## What this task involves
This exercise calls for the records to be repeated in full, exactly as written.
○ ○ ○ ○
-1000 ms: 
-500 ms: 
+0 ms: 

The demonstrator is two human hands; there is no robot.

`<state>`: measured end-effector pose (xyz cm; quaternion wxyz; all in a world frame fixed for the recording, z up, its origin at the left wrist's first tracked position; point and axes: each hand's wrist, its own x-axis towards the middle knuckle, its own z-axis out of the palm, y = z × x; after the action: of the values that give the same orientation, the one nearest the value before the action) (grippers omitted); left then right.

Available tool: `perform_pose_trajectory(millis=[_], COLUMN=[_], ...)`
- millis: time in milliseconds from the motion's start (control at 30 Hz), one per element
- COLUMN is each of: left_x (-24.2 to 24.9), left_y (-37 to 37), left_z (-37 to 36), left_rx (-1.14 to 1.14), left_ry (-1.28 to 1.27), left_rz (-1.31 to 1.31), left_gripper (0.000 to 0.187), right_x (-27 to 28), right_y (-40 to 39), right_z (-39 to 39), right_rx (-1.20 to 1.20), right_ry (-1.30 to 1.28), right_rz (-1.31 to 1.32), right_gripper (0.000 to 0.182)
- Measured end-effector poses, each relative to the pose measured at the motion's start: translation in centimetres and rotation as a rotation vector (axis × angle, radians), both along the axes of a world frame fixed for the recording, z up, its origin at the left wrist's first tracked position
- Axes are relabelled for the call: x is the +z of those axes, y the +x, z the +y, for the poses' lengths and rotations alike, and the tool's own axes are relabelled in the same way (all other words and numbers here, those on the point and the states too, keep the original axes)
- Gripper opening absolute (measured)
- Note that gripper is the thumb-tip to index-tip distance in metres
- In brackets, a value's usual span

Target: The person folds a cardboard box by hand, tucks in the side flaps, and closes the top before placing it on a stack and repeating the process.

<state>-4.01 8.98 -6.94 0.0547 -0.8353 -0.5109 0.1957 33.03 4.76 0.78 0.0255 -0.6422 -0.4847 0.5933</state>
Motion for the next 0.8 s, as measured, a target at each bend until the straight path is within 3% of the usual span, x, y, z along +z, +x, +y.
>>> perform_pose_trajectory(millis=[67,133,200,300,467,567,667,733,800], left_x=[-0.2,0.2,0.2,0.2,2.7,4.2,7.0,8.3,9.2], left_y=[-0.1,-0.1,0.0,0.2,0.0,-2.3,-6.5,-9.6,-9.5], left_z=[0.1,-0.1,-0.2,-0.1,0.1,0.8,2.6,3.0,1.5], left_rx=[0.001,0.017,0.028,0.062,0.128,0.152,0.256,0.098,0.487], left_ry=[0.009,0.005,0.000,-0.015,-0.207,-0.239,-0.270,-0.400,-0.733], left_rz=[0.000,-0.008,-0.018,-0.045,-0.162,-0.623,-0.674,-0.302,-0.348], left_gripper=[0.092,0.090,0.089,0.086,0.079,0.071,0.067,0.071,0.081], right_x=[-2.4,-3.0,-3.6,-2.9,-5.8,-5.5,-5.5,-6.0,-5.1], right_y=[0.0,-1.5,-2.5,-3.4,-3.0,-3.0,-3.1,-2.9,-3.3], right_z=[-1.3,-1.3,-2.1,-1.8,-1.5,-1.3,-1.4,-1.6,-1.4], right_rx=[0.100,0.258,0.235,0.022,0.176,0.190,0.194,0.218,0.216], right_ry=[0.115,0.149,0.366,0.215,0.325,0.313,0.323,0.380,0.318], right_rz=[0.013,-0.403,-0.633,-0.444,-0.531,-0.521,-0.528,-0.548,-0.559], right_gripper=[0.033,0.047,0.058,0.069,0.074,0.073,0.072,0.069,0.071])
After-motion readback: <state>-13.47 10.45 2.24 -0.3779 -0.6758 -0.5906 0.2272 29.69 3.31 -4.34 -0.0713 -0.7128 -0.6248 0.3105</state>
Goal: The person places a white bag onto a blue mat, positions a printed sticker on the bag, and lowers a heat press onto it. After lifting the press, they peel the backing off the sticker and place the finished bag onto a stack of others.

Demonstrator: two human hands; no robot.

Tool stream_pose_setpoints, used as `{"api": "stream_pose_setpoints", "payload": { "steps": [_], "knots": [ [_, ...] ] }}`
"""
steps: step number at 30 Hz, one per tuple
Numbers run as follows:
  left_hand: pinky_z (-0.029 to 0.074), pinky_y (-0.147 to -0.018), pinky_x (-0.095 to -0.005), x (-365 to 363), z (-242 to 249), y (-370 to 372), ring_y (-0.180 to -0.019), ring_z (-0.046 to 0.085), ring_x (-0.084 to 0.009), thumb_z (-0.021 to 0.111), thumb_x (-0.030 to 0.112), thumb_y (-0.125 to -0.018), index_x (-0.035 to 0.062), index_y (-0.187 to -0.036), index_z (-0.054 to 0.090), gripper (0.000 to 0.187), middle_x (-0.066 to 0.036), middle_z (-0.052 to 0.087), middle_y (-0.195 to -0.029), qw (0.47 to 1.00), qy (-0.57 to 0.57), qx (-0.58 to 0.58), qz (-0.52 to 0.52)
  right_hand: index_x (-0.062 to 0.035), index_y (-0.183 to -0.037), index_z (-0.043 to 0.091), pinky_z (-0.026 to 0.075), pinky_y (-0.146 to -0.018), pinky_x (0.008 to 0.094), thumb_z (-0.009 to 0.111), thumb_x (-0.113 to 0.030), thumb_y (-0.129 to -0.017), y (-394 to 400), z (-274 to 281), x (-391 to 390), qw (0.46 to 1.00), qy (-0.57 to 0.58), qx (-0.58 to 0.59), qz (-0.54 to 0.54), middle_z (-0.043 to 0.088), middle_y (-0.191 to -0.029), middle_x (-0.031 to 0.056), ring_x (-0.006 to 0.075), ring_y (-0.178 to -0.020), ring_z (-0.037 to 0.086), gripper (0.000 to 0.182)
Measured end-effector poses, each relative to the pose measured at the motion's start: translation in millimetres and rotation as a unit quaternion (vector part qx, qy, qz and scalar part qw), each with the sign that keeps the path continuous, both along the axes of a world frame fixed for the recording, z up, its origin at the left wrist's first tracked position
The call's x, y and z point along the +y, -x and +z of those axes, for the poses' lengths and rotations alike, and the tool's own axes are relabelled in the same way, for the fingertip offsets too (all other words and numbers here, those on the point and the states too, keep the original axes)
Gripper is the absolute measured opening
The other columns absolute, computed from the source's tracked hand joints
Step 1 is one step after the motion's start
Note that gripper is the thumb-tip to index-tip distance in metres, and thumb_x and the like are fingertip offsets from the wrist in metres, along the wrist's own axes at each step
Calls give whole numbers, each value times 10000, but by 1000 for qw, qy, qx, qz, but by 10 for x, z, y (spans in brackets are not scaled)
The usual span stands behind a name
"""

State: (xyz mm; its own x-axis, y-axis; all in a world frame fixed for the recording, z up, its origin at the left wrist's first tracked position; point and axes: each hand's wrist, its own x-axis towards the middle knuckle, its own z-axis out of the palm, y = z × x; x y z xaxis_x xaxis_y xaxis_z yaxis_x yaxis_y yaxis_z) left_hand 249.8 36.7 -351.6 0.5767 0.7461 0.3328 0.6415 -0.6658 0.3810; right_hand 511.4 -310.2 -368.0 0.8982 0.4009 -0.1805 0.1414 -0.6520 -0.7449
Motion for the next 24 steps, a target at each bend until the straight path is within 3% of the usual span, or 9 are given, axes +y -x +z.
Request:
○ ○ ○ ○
## Finished task
-1000 ms: 
-500 ms: 
+0 ms: 

The demonstrator is two human hands; there is no robot.

`<state>`: measured end-effector pose (xyz cm; quaternion wxyz; all in a world frame fixed for the recording, z up, its origin at the left wrist's first tracked position; point and axes: each hand's wrist, its own x-axis towards the middle knuckle, its own z-axis out of the palm, y = z × x; after the action: of the values that give the same orientation, the one nearest the value before the action) (grippers omitted); left then right.

Available tool: `perform_pose_trajectory(millis=[_], COLUMN=[_], ...)`
- millis: time in milliseconds from the motion's start (control at 30 Hz), one per element
- COLUMN is each of: left_x (-24.2 to 24.9), left_y (-37 to 37), left_z (-37 to 36), left_rx (-1.14 to 1.14), left_ry (-1.28 to 1.27), left_rz (-1.31 to 1.31), left_gripper (0.000 to 0.187), right_x (-27 to 28), right_y (-40 to 39), right_z (-39 to 39), right_rx (-1.20 to 1.20), right_ry (-1.30 to 1.28), right_rz (-1.31 to 1.32), right_gripper (0.000 to 0.182)
- Measured end-effector poses, each relative to the pose measured at the motion's start: translation in centimetres and rotation as a rotation vector (axis × angle, radians), both along the axes of a world frame fixed for the recording, z up, its origin at the left wrist's first tracked position
- Axes are relabelled for the call: x is the +z of those axes, y the +x, z the +y, for the poses' lengths and rotations alike, and the tool's own axes are relabelled in the same way (all other words and numbers here, those on the point and the states too, keep the original axes)
- Gripper opening absolute (measured)
- Note that gripper is the thumb-tip to index-tip distance in metres
- In brackets, a value's usual span

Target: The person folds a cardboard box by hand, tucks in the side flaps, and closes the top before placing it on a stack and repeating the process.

<state>-4.01 8.98 -6.94 0.0547 -0.8353 -0.5109 0.1957 33.03 4.76 0.78 0.0255 -0.6422 -0.4847 0.5933</state>
Motion for the next 0.8 s, as measured, a target at each bend until the straight path is within 3% of the usual span, x, y, z along +z, +x, +y.
>>> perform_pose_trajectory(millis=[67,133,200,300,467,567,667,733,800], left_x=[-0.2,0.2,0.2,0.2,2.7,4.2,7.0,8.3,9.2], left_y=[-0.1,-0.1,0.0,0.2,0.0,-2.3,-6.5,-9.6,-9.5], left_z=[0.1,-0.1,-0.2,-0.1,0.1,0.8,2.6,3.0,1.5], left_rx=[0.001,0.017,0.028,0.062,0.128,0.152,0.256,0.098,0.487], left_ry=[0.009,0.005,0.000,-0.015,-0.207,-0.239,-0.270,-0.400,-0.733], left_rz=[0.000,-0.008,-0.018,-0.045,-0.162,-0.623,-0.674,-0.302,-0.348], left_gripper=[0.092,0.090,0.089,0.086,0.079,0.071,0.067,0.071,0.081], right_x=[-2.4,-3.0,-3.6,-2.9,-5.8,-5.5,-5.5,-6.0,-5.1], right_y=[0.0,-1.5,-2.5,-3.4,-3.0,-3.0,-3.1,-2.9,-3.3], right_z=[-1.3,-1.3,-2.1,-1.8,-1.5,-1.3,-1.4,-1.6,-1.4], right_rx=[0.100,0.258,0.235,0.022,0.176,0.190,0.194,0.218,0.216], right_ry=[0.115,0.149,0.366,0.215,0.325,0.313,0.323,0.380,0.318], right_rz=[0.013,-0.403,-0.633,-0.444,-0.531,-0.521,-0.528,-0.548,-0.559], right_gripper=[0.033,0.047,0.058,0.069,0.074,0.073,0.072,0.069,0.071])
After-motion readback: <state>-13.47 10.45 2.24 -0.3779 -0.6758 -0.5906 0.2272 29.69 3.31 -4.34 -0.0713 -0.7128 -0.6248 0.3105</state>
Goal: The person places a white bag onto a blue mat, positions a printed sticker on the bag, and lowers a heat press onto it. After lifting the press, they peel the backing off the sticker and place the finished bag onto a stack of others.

Demonstrator: two human hands; no robot.

Tool stream_pose_setpoints, used as `{"api": "stream_pose_setpoints", "payload": { "steps": [_], "knots": [ [_, ...] ] }}`
"""
steps: step number at 30 Hz, one per tuple
Numbers run as follows:
  left_hand: pinky_z (-0.029 to 0.074), pinky_y (-0.147 to -0.018), pinky_x (-0.095 to -0.005), x (-365 to 363), z (-242 to 249), y (-370 to 372), ring_y (-0.180 to -0.019), ring_z (-0.046 to 0.085), ring_x (-0.084 to 0.009), thumb_z (-0.021 to 0.111), thumb_x (-0.030 to 0.112), thumb_y (-0.125 to -0.018), index_x (-0.035 to 0.062), index_y (-0.187 to -0.036), index_z (-0.054 to 0.090), gripper (0.000 to 0.187), middle_x (-0.066 to 0.036), middle_z (-0.052 to 0.087), middle_y (-0.195 to -0.029), qw (0.47 to 1.00), qy (-0.57 to 0.57), qx (-0.58 to 0.58), qz (-0.52 to 0.52)
  right_hand: index_x (-0.062 to 0.035), index_y (-0.183 to -0.037), index_z (-0.043 to 0.091), pinky_z (-0.026 to 0.075), pinky_y (-0.146 to -0.018), pinky_x (0.008 to 0.094), thumb_z (-0.009 to 0.111), thumb_x (-0.113 to 0.030), thumb_y (-0.129 to -0.017), y (-394 to 400), z (-274 to 281), x (-391 to 390), qw (0.46 to 1.00), qy (-0.57 to 0.58), qx (-0.58 to 0.59), qz (-0.54 to 0.54), middle_z (-0.043 to 0.088), middle_y (-0.191 to -0.029), middle_x (-0.031 to 0.056), ring_x (-0.006 to 0.075), ring_y (-0.178 to -0.020), ring_z (-0.037 to 0.086), gripper (0.000 to 0.182)
Measured end-effector poses, each relative to the pose measured at the motion's start: translation in millimetres and rotation as a unit quaternion (vector part qx, qy, qz and scalar part qw), each with the sign that keeps the path continuous, both along the axes of a world frame fixed for the recording, z up, its origin at the left wrist's first tracked position
The call's x, y and z point along the +y, -x and +z of those axes, for the poses' lengths and rotations alike, and the tool's own axes are relabelled in the same way, for the fingertip offsets too (all other words and numbers here, those on the point and the states too, keep the original axes)
Gripper is the absolute measured opening
The other columns absolute, computed from the source's tracked hand joints
Step 1 is one step after the motion's start
Note that gripper is the thumb-tip to index-tip distance in metres, and thumb_x and the like are fingertip offsets from the wrist in metres, along the wrist's own axes at each step
Calls give whole numbers, each value times 10000, but by 1000 for qw, qy, qx, qz, but by 10 for x, z, y (spans in brackets are not scaled)
The usual span stands behind a name
"""

State: (xyz mm; its own x-axis, y-axis; all in a world frame fixed for the recording, z up, its origin at the left wrist's first tracked position; point and axes: each hand's wrist, its own x-axis towards the middle knuckle, its own z-axis out of the palm, y = z × x; x y z xaxis_x xaxis_y xaxis_z yaxis_x yaxis_y yaxis_z) left_hand 249.8 36.7 -351.6 0.5767 0.7461 0.3328 0.6415 -0.6658 0.3810; right_hand 511.4 -310.2 -368.0 0.8982 0.4009 -0.1805 0.1414 -0.6520 -0.7449
Motion for the next 24 steps, a target at each bend until the straight path is within 3% of the usual span, or 9 are given, axes +y -x +z.
Request:

This response is now finished.